A is for Aden and Z is for Zanzabar

A is for Aden and Z is for Zanzibar... Now what is between? For the world wide classical era philatelist and stamp collector, a country specific philatelic survey is offered by the blog author, Jim Jackson, with two albums: Big Blue, aka Scott International Part 1 (checklists available), and Deep Blue, aka William Steiner's Stamp Album Web PDF pages. In addition, "Bud" offers commentary and a look at his completely filled Big Blue. Interested? So into the Blues...

Wednesday, May 15, 2024

Ruanda Urundi - Bud's Big Blue

Bud's Big Blue
Bud's Observations

Belgium gained governing control over Ruanda /Urundi, now renamed Rwanda and Burundi, in 1918 under the Treaty of Versailles. Germany, defeated in World War I, lost its control of German East Africa, the western part of which was given to Belgium. Neither Germany nor Belgium had much knowledge or insight about the people living there but, because the territory bordered on Belgian Congo and none of the other victorious Allies particularly wanted it, Ruanda/Urundi passed to Belgium.

Not until 1924 was the first postage issued, all repurposed stamps of the 1923 Belgian Congo series. These overprints continued in use until 1931, Scott numbers 6 through 36. For some reason, a lower case “i” is used in the spelling of “URUNDi.

Scott 10 green, 12 rose red, and17 red orange,

Scott numbers 1 through 5 no longer appear in the Scott’s Ruanda /Urundi listings. Being wartime occupation stamps, they were shifted to Scott’s section for German East Africa and identified as n25 – n29.

German East Africa n25 green and black, n26 red and black, 
formerly Rwanda/Urundi 1 and 2

In precolonial times the population of Ruanda/Urundi was comprised mainly of the Bantu-speaking Hutu and Tutsi tribes (the latter being known to Europeans as Batutsi or Watusi). Society was organized in a feudal system with the Tutsis as chiefs and Hutus as workers. The lines between the two groups were porous. People could intermarry and move back-and-forth socially. Those identifying as Hutu outnumbered the Tutsi six to one. An additional very small minority identified as Twa, a marginalized pygmy people.

The Germans and Belgians turned this traditional arrangement into a rigid race-based class system, using now discredited European theories of race as justification. Tribal identity was fixed at birth and remained that way throughout life. Moreover, the Belgians favored the Tutsi over the Hutus, giving them European-style education and privileges of power. In 1926, the Belgians introduced separate ethnic identity cards (indangamuntu) for the Tutsi and Hutu to carry, a policy that helped the Tutsi enforce Belgian control.
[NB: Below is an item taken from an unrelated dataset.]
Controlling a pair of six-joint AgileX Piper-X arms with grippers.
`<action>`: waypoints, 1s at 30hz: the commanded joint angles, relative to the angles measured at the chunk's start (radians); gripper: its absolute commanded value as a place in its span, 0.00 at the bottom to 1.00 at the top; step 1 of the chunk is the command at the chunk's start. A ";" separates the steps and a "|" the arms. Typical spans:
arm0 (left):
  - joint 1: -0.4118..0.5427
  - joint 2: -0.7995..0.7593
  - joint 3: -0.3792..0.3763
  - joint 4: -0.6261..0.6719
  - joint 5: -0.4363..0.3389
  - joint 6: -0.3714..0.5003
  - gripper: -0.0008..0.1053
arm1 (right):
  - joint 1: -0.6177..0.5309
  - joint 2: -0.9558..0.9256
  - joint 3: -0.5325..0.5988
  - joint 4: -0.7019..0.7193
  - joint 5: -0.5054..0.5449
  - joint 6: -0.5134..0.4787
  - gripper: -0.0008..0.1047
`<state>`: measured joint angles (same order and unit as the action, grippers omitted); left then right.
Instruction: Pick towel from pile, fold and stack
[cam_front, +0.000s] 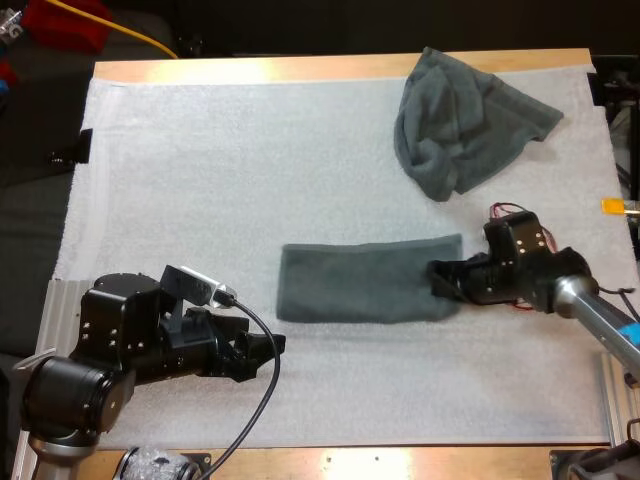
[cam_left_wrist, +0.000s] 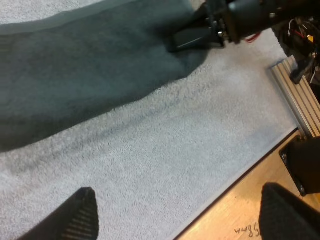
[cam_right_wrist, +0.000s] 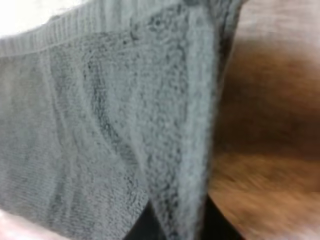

This hardline classification provoked the tensions that led, in great part, to genocide in the 1990s. During and after the genocide the cards were used to identify victims; most were Tutsi. The card, originally signifying entitlement to power, became a passport to death.

A Tutsi identified.

Credit: Montreal Holocaust Museum

Does anything in the early stamps of Rwanda/Urundi, I wonder, predict the ensuing horrors of the genocide?

In 1931 Belgium issued the first stamps with “Ruanda/Urundi” inscribed. The artwork features native people in a variety of settings. Although the tribal identity of the subjects is not mentioned on these stamps, Tutsis likely posed for the original artwork (or were imagined by the artists). The resulting images conform to the European racial biases of the time – tall body, narrow nose, slender face, etc. Belgium chose their favored subjects for colonial stamp designs.

Scott # 54 brown, 52 gray, and 53 brown violet

Otherwise, I find no philatelic hints about the underlying conditions that led to genocide.

The late 1990s the genocide eventually spent its anger and, in more recent years, Tutsis and Hutus are learning to live together again.

Census: in BB spaces 31, on supplement pages 38. Catalog values for mint and used stamps are basically the same.

Jim's Observations

Of interest, the current Scott catalogue for Ruand-Urundi begins with number 6 - what happened to "Scott 1-5"? It turns out those numbers were for the 1922 Belgium occupation stamps of German East Africa, and they were moved into the Belgium occupation stamp section of German East Africa in the current catalogue. The 40s editions Scott catalogue had the stamps listed under "Belgium East Africa" as Scott 1-5.